* About this exercise *
Collect each line of the records containing the string "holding".

* Input data *
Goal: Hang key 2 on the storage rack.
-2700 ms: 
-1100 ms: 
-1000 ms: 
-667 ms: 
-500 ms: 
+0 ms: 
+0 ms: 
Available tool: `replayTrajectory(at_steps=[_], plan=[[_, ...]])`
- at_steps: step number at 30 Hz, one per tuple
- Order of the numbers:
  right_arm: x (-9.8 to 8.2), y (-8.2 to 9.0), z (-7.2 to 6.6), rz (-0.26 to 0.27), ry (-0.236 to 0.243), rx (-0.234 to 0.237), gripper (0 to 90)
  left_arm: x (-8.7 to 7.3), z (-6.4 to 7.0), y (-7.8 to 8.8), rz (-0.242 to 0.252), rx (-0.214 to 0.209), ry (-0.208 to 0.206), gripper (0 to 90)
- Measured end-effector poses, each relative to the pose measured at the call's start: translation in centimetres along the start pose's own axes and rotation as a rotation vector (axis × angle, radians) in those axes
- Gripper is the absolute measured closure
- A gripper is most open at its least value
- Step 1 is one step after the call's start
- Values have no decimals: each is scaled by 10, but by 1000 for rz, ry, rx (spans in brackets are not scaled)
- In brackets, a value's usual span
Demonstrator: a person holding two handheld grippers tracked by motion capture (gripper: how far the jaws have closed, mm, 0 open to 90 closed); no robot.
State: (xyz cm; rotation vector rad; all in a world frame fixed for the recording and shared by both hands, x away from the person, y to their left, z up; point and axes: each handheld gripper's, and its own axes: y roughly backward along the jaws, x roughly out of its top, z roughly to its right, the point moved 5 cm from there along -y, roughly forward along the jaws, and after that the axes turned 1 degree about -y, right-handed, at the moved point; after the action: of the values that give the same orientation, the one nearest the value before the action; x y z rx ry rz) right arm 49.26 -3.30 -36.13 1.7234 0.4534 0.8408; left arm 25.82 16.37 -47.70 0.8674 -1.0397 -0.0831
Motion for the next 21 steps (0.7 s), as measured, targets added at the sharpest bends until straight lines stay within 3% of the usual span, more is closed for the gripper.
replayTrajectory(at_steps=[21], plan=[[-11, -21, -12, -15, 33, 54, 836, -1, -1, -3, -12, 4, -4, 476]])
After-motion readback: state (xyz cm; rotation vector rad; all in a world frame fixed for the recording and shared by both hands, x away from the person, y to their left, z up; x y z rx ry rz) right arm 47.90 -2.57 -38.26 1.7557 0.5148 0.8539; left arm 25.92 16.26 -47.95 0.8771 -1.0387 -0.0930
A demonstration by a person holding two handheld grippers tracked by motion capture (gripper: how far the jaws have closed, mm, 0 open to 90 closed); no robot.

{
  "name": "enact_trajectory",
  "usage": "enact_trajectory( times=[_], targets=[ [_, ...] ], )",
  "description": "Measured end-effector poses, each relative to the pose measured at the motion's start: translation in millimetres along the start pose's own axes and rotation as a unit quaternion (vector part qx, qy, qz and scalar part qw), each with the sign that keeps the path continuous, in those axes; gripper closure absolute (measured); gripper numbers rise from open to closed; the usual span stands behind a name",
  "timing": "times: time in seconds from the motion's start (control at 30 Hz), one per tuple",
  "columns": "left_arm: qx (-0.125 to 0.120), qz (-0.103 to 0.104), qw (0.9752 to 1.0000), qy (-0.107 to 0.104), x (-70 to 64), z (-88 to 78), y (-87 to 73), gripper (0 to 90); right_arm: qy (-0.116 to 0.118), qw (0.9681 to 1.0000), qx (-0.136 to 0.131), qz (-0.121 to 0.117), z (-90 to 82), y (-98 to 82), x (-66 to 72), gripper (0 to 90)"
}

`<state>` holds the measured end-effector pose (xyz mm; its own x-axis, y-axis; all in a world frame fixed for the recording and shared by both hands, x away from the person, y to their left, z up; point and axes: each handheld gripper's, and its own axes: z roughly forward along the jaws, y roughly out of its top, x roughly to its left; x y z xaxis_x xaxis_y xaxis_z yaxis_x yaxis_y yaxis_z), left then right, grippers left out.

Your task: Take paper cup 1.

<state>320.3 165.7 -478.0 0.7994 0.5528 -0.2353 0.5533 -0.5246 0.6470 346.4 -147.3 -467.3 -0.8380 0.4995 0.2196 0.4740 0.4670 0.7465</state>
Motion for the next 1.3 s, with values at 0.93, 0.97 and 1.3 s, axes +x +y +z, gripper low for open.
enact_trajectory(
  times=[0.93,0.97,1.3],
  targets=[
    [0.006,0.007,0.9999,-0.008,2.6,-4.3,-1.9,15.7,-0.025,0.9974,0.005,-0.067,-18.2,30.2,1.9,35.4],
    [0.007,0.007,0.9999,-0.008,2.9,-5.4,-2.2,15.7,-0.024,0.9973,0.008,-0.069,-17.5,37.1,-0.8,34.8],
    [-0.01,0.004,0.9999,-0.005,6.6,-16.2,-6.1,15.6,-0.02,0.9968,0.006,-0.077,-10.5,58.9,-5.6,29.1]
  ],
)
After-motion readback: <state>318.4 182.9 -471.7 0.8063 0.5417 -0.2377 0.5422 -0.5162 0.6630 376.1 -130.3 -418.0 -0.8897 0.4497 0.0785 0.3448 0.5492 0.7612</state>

* Exercise response *
Demonstrator: a person holding two handheld grippers tracked by motion capture (gripper: how far the jaws have closed, mm, 0 open to 90 closed); no robot.
A demonstration by a person holding two handheld grippers tracked by motion capture (gripper: how far the jaws have closed, mm, 0 open to 90 closed); no robot.

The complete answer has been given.